**Task description:** Nothing but an exact reproduction of the records, pictures excluded, should be returned.

===== Data supplied =====

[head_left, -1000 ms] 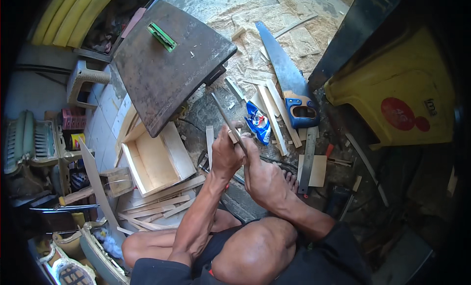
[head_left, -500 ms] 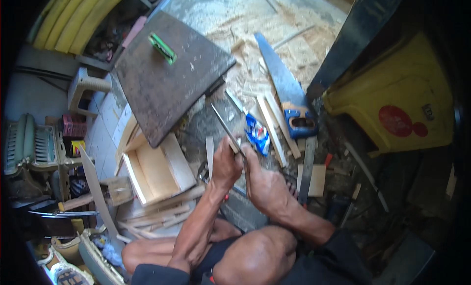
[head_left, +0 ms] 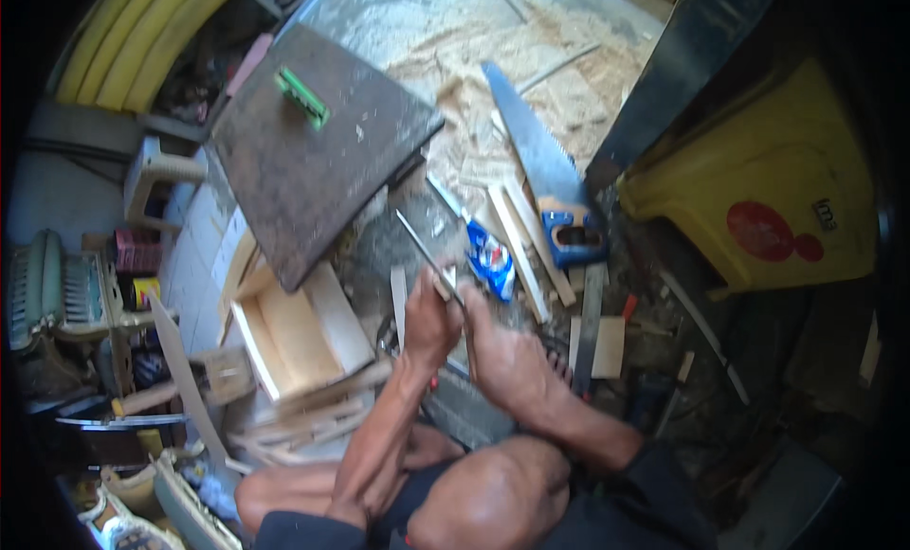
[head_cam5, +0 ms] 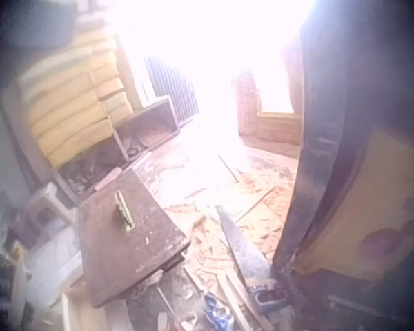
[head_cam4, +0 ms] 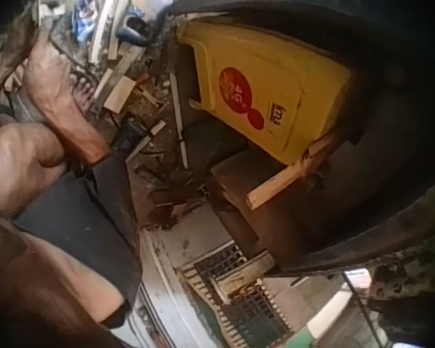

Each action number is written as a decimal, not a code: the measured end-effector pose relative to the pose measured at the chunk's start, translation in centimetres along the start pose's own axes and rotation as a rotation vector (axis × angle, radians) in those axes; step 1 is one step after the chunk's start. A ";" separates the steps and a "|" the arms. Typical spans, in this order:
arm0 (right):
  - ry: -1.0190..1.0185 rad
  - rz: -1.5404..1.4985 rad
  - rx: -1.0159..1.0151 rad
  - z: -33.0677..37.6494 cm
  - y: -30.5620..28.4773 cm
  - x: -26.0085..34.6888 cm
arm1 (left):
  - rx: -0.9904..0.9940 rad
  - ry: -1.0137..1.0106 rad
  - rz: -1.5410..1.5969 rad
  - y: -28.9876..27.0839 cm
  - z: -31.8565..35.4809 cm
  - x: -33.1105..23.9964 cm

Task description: The person pieces together and secures thin wooden strips to form the frame for the top of a small wooden box, using a drill and glue.

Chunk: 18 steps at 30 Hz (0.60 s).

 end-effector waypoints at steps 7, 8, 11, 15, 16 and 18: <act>-0.007 0.114 0.019 -1.2 -0.6 -0.1 | 0.018 0.020 0.025 0.6 -0.8 0.8; 0.026 0.172 0.058 -0.7 -0.7 -0.1 | 0.021 0.041 0.027 0.9 -0.3 0.9; -0.015 0.282 0.014 -0.4 -1.7 -0.1 | 0.000 0.042 -0.001 1.2 -0.5 1.0; -0.055 -0.011 -0.142 -0.7 -3.3 0.1 | -0.035 0.045 0.022 1.1 -0.2 1.2; -0.073 -0.045 -0.229 -0.4 -3.4 0.1 | -0.039 0.065 0.035 1.0 -0.3 0.8; -0.043 -0.044 -0.182 -0.4 -3.0 0.1 | -0.010 0.064 0.030 0.7 0.0 0.8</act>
Point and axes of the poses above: each hand's wrist, its own z-axis away from the middle knuckle, its own y-axis out of the palm, x = y × z, the point moved 7 cm from there along -z, towards the middle knuckle, and after that the axes turned 12 degrees about -y, right-handed, at the moved point
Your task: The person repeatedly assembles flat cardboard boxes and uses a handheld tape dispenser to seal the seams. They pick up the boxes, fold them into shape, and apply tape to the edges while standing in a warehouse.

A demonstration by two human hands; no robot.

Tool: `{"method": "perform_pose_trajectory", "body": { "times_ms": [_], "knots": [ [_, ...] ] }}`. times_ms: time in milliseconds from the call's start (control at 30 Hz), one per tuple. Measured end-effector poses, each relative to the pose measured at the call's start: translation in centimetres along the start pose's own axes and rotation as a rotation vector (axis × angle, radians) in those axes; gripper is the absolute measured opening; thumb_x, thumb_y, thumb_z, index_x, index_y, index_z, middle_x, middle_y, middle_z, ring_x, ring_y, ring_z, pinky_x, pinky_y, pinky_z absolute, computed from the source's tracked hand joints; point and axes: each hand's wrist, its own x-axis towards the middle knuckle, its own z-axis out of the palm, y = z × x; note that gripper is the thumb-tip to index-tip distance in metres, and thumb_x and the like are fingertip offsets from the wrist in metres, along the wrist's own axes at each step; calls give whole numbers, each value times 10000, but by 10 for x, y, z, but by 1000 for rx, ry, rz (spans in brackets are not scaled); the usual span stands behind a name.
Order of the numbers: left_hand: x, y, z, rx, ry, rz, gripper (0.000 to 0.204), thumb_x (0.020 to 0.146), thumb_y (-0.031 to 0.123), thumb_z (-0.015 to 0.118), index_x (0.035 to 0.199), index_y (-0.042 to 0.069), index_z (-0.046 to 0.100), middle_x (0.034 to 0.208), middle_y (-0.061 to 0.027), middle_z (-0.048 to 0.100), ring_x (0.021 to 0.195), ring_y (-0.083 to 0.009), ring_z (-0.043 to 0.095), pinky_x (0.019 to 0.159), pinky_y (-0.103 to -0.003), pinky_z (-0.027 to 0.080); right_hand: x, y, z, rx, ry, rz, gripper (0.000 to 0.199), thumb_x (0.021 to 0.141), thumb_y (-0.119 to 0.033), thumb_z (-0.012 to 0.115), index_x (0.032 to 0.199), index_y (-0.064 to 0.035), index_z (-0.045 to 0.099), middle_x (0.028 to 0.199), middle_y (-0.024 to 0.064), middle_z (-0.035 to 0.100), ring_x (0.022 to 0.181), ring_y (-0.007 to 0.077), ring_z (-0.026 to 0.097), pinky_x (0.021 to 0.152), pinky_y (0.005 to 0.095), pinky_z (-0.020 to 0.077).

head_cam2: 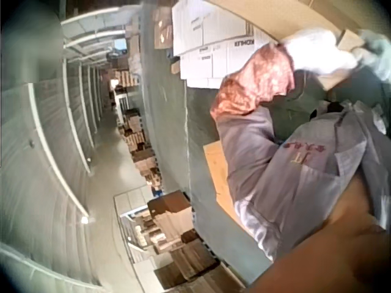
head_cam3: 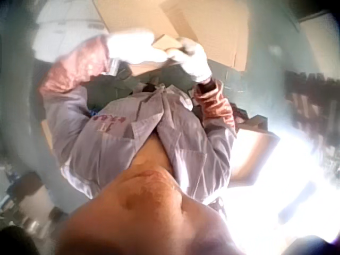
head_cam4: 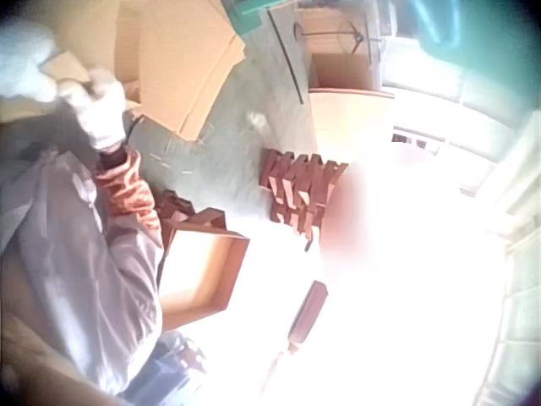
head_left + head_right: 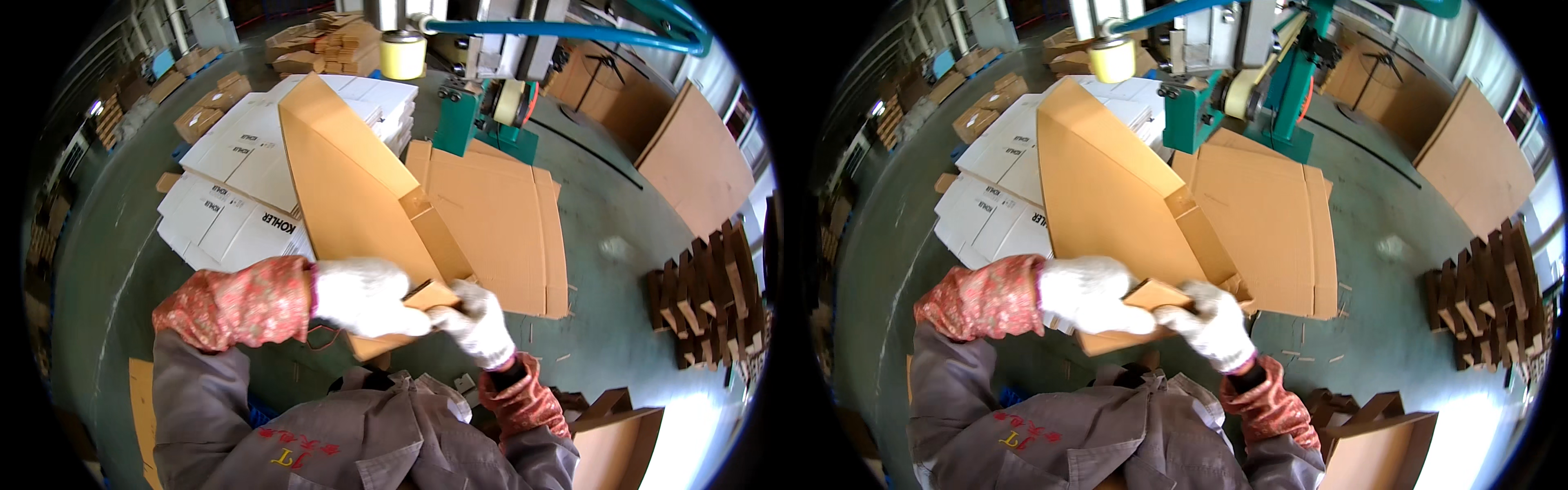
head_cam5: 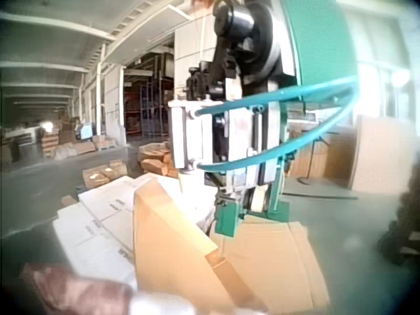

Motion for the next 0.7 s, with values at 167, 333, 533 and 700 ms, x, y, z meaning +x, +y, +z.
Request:
{"method": "perform_pose_trajectory", "body": {
  "times_ms": [167,333,533,700],
  "knots": [
    [44,-75,-65,324,881,25,620,774,421,753,1238,47,583,1179,-191,605,1066,-340,592,911,-407,494,-47,-9,-55,88,290,373,351,804,-314,802,871,15,701,658,15,579,646,68,472,579,264,426],
    [5,-240,-167,338,867,-712,751,783,379,751,1353,-36,491,1192,-246,643,1131,-359,621,968,-424,487,-61,-10,-60,-7,321,398,315,737,-225,826,828,30,664,646,74,556,620,111,485,565,308,432],
    [73,-179,-122,953,374,-63,413,855,452,614,956,54,563,707,-134,633,626,-353,637,575,-466,507,-45,-32,-43,-253,318,498,334,719,-248,821,864,23,692,713,181,618,650,296,623,613,362,487],
    [77,-193,-120,501,-562,293,909,754,506,756,1423,5,399,1465,-269,395,1334,-431,419,1137,-450,333,-41,-33,-43,-358,425,563,326,710,-285,809,870,-22,703,771,179,647,737,340,648,672,392,515]
  ]
}}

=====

**Answer below:**
[head_left, -1000 ms] 
[head_left, -500 ms] 
[head_left, +0 ms] 
[head_cam5, +0 ms] 
[head_cam4, +0 ms] 

Each action number is written as a decimal, not a code: the measured end-effector pose relative to the pose measured at the chunk's start, translation in centimetres along the start pose's own axes and rotation as a rotation vector (axis × angle, radians) in those axes; step 1 is one step after the chunk's start. A ";" separates the steps and a "|" the arms. Typical spans, in this order:
arm0 (right):
  - ry: -1.0190..1.0185 rad
  - rz: -1.5404..1.4985 rad
  - rx: -1.0159..1.0151 rad
  - z: -33.0677..37.6494 cm
  - y: -30.5620..28.4773 cm
  - x: -26.0085..34.6888 cm
arm1 (left):
  - rx: -0.9904..0.9940 rad
  - ry: -1.0137..1.0106 rad
  - rz: -1.5410..1.5969 rad
  - y: -28.9876..27.0839 cm
  - z: -31.8565..35.4809 cm
  - x: -33.1105..23.9964 cm

Task description: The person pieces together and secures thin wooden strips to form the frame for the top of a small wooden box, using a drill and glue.

Chunk: 18 steps at 30 Hz (0.60 s).

 end-effector waypoints at steps 7, 8, 11, 15, 16 and 18: <act>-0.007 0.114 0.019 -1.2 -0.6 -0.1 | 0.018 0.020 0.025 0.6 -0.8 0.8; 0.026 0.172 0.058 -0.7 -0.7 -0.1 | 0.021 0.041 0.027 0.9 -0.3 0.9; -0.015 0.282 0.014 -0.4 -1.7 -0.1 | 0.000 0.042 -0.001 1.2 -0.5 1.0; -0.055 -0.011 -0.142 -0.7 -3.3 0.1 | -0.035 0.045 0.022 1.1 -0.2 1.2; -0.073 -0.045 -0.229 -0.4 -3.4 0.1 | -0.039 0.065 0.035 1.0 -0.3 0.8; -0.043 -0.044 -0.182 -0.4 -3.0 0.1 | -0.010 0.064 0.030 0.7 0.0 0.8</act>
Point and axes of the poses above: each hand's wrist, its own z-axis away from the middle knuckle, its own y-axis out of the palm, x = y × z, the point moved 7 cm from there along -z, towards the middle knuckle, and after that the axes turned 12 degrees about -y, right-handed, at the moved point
Your task: The person repeatedly assembles flat cardboard boxes and uses a handheld tape dispenser to seal the seams. They pick up the boxes, fold them into shape, and apply tape to the edges while standing in a warehouse.

A demonstration by two human hands; no robot.

Tool: `{"method": "perform_pose_trajectory", "body": { "times_ms": [_], "knots": [ [_, ...] ] }}`. times_ms: time in milliseconds from the call's start (control at 30 Hz), one per tuple. Measured end-effector poses, each relative to the pose measured at the call's start: translation in centimetres along the start pose's own axes and rotation as a rotation vector (axis × angle, radians) in those axes; gripper is the absolute measured opening; thumb_x, thumb_y, thumb_z, index_x, index_y, index_z, middle_x, middle_y, middle_z, ring_x, ring_y, ring_z, pinky_x, pinky_y, pinky_z absolute, computed from the source's tracked hand joints; point and axes: each hand's wrist, its own x-axis towards the middle knuckle, its own z-axis out of the palm, y = z × x; note that gripper is the thumb-tip to index-tip distance in metres, and thumb_x and the like are fingertip offsets from the wrist in metres, along the wrist's own axes at each step; calls give whole numbers, each value times 10000, but by 10 for x, y, z, but by 1000 for rx, ry, rz (spans in brackets are not scaled); the usual span stands behind a name.
Order of the numbers: left_hand: x, y, z, rx, ry, rz, gripper (0.000 to 0.204), thumb_x (0.020 to 0.146), thumb_y (-0.031 to 0.123), thumb_z (-0.015 to 0.118), index_x (0.035 to 0.199), index_y (-0.042 to 0.069), index_z (-0.046 to 0.100), middle_x (0.034 to 0.208), middle_y (-0.061 to 0.027), middle_z (-0.048 to 0.100), ring_x (0.021 to 0.195), ring_y (-0.083 to 0.009), ring_z (-0.043 to 0.095), pinky_x (0.019 to 0.159), pinky_y (-0.103 to -0.003), pinky_z (-0.027 to 0.080); right_hand: x, y, z, rx, ry, rz, gripper (0.000 to 0.199), thumb_x (0.021 to 0.141), thumb_y (-0.119 to 0.033), thumb_z (-0.012 to 0.115), index_x (0.032 to 0.199), index_y (-0.064 to 0.035), index_z (-0.045 to 0.099), middle_x (0.028 to 0.199), middle_y (-0.024 to 0.064), middle_z (-0.035 to 0.100), ring_x (0.022 to 0.181), ring_y (-0.007 to 0.077), ring_z (-0.026 to 0.097), pinky_x (0.021 to 0.152), pinky_y (0.005 to 0.095), pinky_z (-0.020 to 0.077).

head_cam2: 
head_cam3: 
head_cam4: 
head_left + head_right: 
head_cam5: 

Motion for the next 0.7 s, with values at 167, 333, 533 and 700 ms, x, y, z meaning +x, +y, +z.
Request:
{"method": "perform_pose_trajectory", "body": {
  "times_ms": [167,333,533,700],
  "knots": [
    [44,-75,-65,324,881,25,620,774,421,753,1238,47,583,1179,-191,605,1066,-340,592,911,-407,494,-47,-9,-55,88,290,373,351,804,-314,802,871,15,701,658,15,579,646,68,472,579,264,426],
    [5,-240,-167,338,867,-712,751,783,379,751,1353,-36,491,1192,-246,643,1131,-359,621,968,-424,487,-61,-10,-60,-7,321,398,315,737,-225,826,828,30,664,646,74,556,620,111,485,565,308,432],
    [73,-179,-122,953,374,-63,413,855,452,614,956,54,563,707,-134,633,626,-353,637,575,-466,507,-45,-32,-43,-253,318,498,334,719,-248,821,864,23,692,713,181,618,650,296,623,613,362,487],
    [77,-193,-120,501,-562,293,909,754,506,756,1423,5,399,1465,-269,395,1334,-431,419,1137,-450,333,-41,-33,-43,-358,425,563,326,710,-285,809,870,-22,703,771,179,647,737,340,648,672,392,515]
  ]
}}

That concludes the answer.